Traffic accounting for hosted sites.
I'm trying to setup traffic accounting for multiple virtually hosted sites.
Goals:
virtuallyhosted.com in/out traffic with
Separated statistics on smtp, pop3, imap, www, ssh etc.
user could not spoof accounting by doing something like:
"ssh user#
- Automatic monitoring and alerting.
This is a good start, but not enough:
Any opinions?
5 Replies
http://awstats.sourceforge.net/
About spoofing… seems like that would pose a difficult problem if you are just using Apache virtual hosts and having multiple domain names point to the same IP address. How would ssh know what domain name was used to resolve the IP? I have seen that sort of thing done with packages like CPanel and WHM - http://www.cpanel.net/
I assume you are running apache (either 1.3.x or 2.x), in which case there are a couple of tools you can use in order to identify which apache virtualhosts are using what bandwidth.
If you are running apache 1.3.x (I'm running 1.3.27 on Debian), you can use mod-throttle (http://www.snert.com/Software/mod_throttle/
If you are running apache 2.x, there is mod-watch, written by the same guy. This is a much more powerful version and allows you do even graph bandwidth at various times of the day. Note that I've not used this - though if mod-throttle is anything to go by then it'll be good. http://www.snert.com/Software/mod_watch/
As you've found, the problems arise when you come to monitoring email, ssh, ftp etc. I looked into this a while back, and came to the conclusion that there really a way to do this. I found a stats program called modlogon that appeared to go some way to providing a solution - parsing exim/proftpd logs, and tallying them - though I can't seem to find the URL now
Obviously I'm not aware of all of the circumstances surronding your problem, though I'm tempted to go with the opinion of SSH traffic being so neglible that it's irrelevant, and (assuming that anonymous FTP is disabled) adding a further 10% to whatever mod-throttle etc says to account for FTP and exim usage. Of course this is not an ideal arrangement, since who's to say that the customer doesn't use email lots and very little www transfer.
If anybody else has any thoughts/comments/solutions to the problem I for one would be glad to hear them.
Have you looked at IPCAD (Internet Protocol Cisco Accounting Daemon)? It allows you to use iptable/netfilter rules (amongst other things) to capture the traffic, and outputs RSH, NetFlow and console output in Cisco-like fashion. It's on SourceForge.
Alternatively, you could try SITA (Simple IP Traffic Accounting) http://web4.hm/
There's a roll-your-own netfilter/iptables traffic accounting mini howto here: http://members.chello.at/goesta.smekal/code/ita/
Caveats: These are just ideas - not tested on a Linode or in serious production. Beware of IPCAD configuration options that attempt to put the ethernet interface into promiscuous mode - this will most likely upset caker and may break the interface under UML.

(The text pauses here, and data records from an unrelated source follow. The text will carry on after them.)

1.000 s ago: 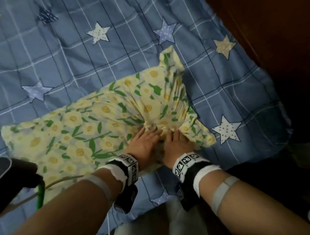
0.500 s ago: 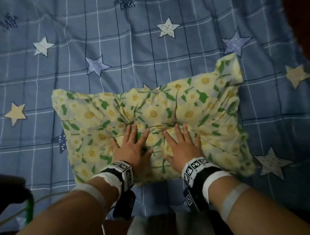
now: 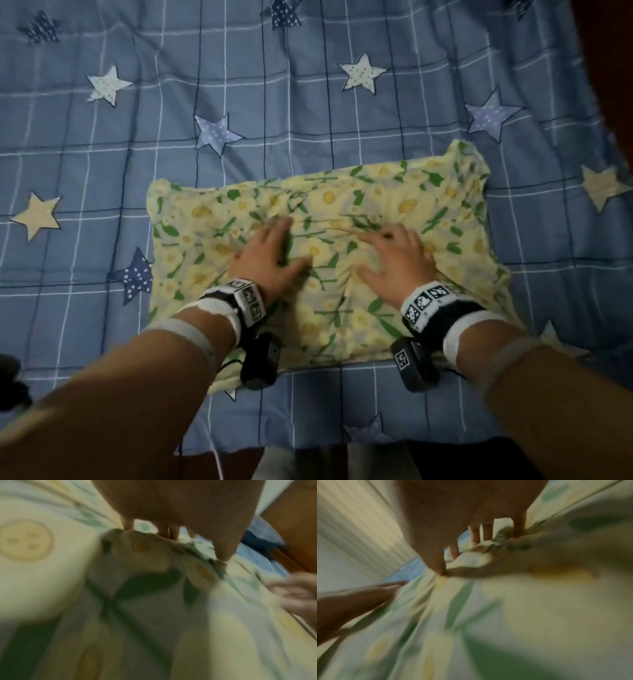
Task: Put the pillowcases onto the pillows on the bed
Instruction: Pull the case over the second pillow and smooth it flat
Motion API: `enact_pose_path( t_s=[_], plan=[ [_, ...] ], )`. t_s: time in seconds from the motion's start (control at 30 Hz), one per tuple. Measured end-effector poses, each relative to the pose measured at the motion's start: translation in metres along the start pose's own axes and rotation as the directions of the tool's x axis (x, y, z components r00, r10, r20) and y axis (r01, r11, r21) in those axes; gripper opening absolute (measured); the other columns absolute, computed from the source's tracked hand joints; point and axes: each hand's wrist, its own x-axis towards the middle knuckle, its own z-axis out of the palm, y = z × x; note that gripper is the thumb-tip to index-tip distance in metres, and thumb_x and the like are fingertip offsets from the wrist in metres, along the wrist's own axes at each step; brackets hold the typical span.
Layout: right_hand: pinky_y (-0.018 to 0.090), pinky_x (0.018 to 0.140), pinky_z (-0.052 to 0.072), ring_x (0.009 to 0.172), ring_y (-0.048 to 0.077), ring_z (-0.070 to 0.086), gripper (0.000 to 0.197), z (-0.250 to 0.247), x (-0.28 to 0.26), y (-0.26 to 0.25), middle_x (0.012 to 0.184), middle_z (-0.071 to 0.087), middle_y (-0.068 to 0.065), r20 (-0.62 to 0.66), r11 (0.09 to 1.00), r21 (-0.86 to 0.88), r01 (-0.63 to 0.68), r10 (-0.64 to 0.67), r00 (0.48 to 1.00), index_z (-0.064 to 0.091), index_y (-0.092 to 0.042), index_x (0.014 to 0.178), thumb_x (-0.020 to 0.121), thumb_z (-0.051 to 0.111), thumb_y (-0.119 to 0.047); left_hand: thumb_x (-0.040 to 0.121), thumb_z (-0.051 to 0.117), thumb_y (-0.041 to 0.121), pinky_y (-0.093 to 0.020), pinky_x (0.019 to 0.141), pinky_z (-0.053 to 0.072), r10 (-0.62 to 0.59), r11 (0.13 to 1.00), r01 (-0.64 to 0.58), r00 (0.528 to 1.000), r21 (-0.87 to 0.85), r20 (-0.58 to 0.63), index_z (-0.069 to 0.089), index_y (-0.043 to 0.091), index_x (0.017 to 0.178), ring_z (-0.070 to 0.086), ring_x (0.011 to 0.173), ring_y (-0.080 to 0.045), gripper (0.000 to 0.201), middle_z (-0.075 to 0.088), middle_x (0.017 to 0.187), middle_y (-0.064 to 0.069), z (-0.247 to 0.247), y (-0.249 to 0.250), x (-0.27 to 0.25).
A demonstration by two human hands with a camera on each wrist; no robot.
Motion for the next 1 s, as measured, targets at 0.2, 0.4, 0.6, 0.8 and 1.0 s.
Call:
enact_pose_path(
  t_s=[0.2, 0.4, 0.6, 0.8, 1.0],
  plan=[
    [0.055, 0.107, 0.036, 0.134, 0.042, 0.033, 0.092, -0.049, 0.009, 0.070, 0.147, 0.030, 0.017, -0.115, 0.743, 0.356, -0.567, 0.637, 0.762, 0.034, -0.018, 0.143, 0.071, 0.070, -0.061, 0.074, 0.069, 0.061, -0.050, 0.113, 0.031, -0.536, 0.844, 0.503, 0.796, -0.183, -0.283, 0.026, 0.025, 0.150, 0.034, 0.137, -0.040, 0.094, 0.033, 0.148, -0.020, -0.052, -0.069, -0.006],
    [0.049, 0.108, 0.038, 0.133, 0.039, 0.043, 0.124, -0.037, -0.002, 0.099, 0.152, 0.039, 0.012, 0.206, 0.539, 0.460, -0.705, 0.708, 0.676, 0.022, -0.015, 0.152, 0.057, 0.075, -0.074, 0.063, 0.080, 0.065, -0.051, 0.113, 0.036, -0.750, 0.595, 0.651, 0.661, -0.470, -0.034, 0.027, 0.011, 0.151, 0.042, 0.136, -0.041, 0.117, 0.038, 0.153, -0.018, -0.036, -0.115, -0.012],
    [0.037, 0.080, 0.052, 0.100, 0.038, 0.063, 0.070, -0.048, -0.033, 0.091, 0.117, 0.065, 0.020, 0.085, 0.623, 0.510, -0.594, 0.650, 0.755, 0.064, -0.002, 0.115, 0.076, 0.070, -0.060, 0.084, 0.073, 0.045, -0.044, 0.078, 0.049, -0.677, 0.731, 0.674, 0.736, -0.105, 0.011, 0.058, -0.006, 0.117, 0.063, 0.101, -0.044, 0.063, 0.064, 0.117, -0.027, -0.066, -0.080, -0.011],
    [0.031, 0.084, 0.046, 0.106, 0.033, 0.062, 0.055, -0.093, -0.093, 0.075, 0.119, 0.066, 0.011, 0.018, 0.415, 0.783, -0.463, 0.729, 0.684, 0.064, -0.007, 0.120, 0.083, 0.069, -0.048, 0.087, 0.061, 0.016, -0.044, 0.078, 0.051, -0.437, 0.877, 0.465, 0.876, 0.118, -0.203, 0.054, 0.006, 0.093, 0.062, 0.084, -0.038, 0.013, 0.066, 0.107, -0.024, -0.137, 0.029, 0.004],
    [0.041, 0.098, 0.046, 0.116, 0.038, 0.057, 0.069, -0.115, -0.175, 0.119, 0.134, 0.059, 0.013, 0.072, 0.119, 0.902, -0.415, 0.906, 0.417, 0.053, -0.015, 0.136, 0.082, 0.061, -0.057, 0.087, 0.058, 0.027, -0.053, 0.100, 0.047, -0.103, 0.940, 0.170, 0.968, 0.295, -0.229, 0.059, 0.017, 0.115, 0.062, 0.109, -0.040, 0.030, 0.066, 0.116, -0.016, -0.170, 0.198, 0.039]
  ],
)
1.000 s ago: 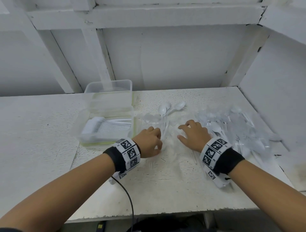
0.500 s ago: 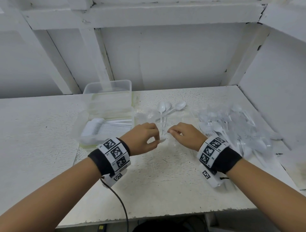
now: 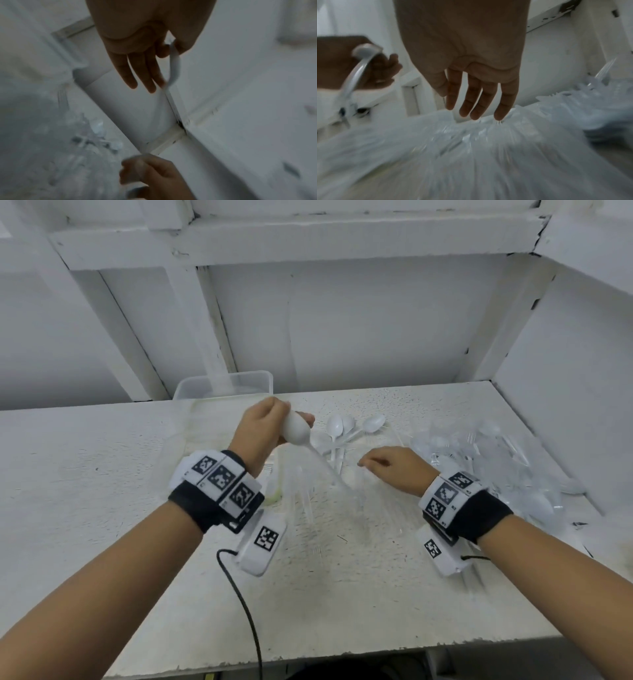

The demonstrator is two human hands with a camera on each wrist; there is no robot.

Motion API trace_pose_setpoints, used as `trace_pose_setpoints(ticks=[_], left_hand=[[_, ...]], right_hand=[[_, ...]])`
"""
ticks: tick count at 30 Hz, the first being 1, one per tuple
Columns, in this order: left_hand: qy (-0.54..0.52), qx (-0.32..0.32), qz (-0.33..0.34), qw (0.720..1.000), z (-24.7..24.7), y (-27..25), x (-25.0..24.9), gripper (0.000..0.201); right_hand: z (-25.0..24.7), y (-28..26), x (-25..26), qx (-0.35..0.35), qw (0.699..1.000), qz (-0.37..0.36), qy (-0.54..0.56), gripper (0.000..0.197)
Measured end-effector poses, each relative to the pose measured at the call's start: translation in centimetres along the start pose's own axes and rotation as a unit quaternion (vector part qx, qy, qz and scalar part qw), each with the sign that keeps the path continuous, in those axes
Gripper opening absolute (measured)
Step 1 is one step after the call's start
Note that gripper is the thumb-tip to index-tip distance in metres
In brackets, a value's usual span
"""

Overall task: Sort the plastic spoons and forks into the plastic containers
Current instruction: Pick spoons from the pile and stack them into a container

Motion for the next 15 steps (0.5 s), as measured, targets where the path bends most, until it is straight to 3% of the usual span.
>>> trace_pose_setpoints(ticks=[2,6,10,13,15], left_hand=[[-0.088,-0.005,-0.049,0.995,0.1,0.9,0.6,0.018],[-0.089,-0.031,-0.095,0.991,0.9,2.5,2.0,0.022],[-0.055,-0.041,-0.128,0.989,1.7,3.7,2.9,0.027],[-0.016,-0.049,-0.132,0.990,1.8,4.5,3.4,0.028],[0.009,-0.068,-0.139,0.988,1.4,4.9,3.9,0.030]], right_hand=[[-1.9,1.5,-0.4,-0.044,0.999,0.025,0.014,0.028],[-5.8,5.9,-3.0,-0.124,0.988,0.092,-0.019,0.030],[-6.3,9.8,-7.0,-0.061,0.977,0.180,-0.096,0.038],[-5.3,12.3,-10.6,-0.014,0.970,0.201,-0.136,0.025],[-4.6,13.4,-12.2,0.020,0.965,0.202,-0.168,0.030]])
Point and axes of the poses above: each hand's wrist, its own y-axis towards the middle knuckle, its own z-axis out of the palm, x = y × z, the point moved 9 cm from there along y, towards the middle knuckle, and after that the axes turned 7 degrees about -z, right-handed, at the moved point
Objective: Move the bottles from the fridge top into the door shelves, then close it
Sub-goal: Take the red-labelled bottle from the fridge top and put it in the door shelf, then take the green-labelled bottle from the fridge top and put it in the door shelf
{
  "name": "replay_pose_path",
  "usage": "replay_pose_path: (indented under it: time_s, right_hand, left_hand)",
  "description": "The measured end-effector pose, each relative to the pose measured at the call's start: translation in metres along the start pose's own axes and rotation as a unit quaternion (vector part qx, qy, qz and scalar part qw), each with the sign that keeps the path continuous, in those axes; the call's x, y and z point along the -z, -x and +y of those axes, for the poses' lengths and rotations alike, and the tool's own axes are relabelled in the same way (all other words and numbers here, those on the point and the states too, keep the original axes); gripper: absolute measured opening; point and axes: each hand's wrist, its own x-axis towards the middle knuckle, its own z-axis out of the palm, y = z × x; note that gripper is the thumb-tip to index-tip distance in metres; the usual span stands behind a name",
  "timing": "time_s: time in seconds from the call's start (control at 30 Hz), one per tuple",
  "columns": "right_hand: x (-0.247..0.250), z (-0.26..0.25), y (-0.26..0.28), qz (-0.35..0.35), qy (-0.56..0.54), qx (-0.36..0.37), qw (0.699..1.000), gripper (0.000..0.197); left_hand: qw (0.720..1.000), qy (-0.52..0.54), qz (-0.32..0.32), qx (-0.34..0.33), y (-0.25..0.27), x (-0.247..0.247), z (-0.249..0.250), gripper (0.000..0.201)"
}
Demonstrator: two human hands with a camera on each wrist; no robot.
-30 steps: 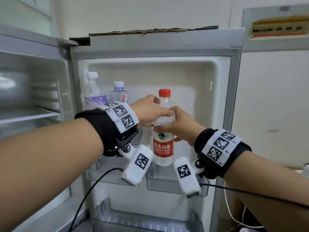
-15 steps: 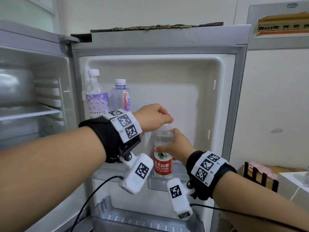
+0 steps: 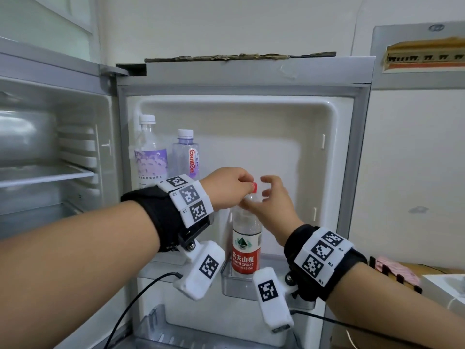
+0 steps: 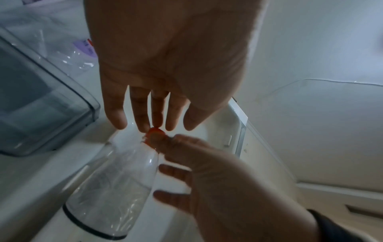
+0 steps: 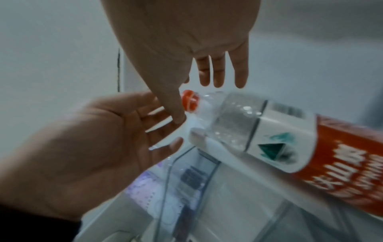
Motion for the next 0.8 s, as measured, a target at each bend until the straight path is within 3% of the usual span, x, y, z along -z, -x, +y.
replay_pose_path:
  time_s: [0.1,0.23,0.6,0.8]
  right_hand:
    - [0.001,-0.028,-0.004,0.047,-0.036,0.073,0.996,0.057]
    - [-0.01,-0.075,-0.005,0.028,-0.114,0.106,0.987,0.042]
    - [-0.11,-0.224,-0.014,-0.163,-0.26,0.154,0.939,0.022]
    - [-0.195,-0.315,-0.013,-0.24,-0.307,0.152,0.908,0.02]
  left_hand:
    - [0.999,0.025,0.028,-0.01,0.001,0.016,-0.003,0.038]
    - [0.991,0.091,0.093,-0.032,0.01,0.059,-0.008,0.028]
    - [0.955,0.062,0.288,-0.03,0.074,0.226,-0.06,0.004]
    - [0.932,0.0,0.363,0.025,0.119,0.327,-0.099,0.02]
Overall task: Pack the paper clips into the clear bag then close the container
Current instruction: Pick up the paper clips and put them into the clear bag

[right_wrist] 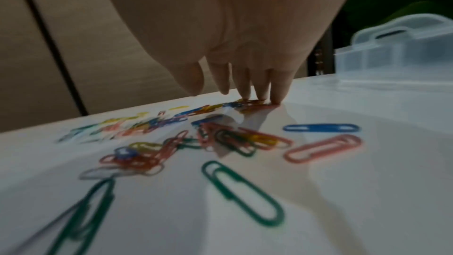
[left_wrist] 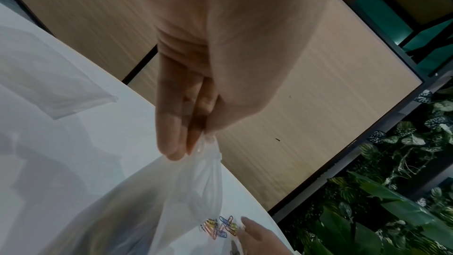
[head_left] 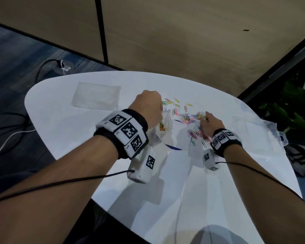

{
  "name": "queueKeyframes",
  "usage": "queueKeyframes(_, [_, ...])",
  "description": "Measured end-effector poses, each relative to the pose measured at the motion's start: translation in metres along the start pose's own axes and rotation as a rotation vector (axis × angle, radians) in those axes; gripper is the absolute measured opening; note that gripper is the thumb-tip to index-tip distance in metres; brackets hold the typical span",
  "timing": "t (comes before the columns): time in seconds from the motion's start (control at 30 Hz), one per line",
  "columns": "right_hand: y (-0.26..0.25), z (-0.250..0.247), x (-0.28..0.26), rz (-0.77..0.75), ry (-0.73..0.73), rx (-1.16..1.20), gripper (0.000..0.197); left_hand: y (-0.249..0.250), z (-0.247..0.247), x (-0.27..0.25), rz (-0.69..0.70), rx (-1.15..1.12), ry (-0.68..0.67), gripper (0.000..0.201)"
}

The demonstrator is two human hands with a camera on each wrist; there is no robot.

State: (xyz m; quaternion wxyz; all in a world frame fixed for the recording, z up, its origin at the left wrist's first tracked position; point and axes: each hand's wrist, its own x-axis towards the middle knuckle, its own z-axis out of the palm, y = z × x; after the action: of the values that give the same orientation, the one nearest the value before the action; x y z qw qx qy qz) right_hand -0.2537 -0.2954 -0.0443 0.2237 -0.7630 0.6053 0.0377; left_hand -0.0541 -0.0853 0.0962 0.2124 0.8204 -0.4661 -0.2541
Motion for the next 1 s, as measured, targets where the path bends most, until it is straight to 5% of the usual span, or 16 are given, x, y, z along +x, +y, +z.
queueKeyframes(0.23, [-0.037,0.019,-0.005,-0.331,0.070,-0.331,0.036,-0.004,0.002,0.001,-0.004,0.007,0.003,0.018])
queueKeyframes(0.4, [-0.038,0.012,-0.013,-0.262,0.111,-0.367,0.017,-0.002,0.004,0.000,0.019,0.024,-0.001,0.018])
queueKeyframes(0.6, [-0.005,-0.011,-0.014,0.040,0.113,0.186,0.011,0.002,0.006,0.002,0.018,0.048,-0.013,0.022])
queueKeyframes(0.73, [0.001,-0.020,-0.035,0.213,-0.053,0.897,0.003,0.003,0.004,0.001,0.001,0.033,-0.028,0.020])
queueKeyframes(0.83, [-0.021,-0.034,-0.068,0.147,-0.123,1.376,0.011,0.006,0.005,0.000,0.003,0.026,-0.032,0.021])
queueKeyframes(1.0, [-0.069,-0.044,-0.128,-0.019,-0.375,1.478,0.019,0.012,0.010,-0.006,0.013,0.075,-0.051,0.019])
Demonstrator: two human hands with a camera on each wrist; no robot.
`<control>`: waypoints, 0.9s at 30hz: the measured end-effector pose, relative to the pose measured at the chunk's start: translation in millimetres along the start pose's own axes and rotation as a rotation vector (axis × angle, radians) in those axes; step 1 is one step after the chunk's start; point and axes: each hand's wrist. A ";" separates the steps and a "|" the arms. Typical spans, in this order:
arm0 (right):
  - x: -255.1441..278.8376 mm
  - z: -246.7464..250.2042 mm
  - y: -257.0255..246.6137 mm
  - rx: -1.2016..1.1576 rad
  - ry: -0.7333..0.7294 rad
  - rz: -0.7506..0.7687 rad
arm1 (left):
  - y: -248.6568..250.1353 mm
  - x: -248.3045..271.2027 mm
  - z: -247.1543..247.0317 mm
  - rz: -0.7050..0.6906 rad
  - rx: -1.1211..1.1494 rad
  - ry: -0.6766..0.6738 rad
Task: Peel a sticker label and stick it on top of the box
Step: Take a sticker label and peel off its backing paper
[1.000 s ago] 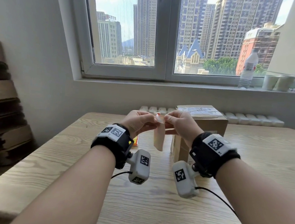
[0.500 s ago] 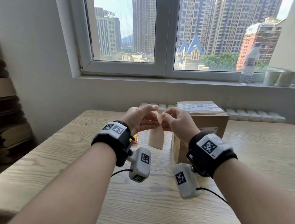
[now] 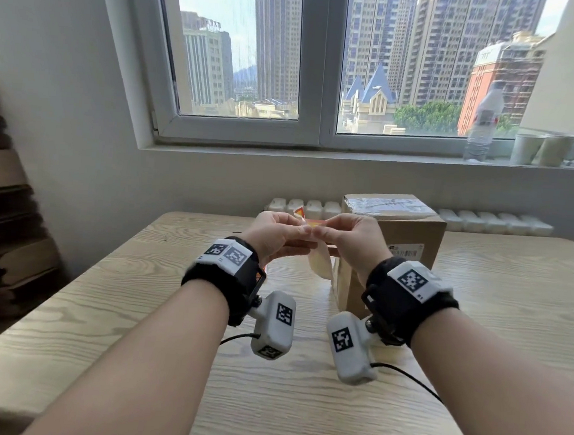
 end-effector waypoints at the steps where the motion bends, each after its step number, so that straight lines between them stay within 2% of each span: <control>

Edit:After I stopped to think about this, I realise that, of course, this only works if every client has their own IP address. Sorry. I'll shut up now
@pclissold:
I realise that, of course, this only works if every client has their own IP address.
Yep, that's the problem. If every client had their own IP then it would be much easier to implement - though as you say, easy to bypass without some serious configuration hastles.
Saying that Cpanel/Plesk appear to have solved the problem by some means - the cpanel admin interface will display bandwidth usage broken down to that used by individual services, for an individual account. Anybody have any idea how this is done? - I'm sure that if an open source version of what they are using was produced it'd be snapped up pretty quick by all sorts of small hosting companies and the like!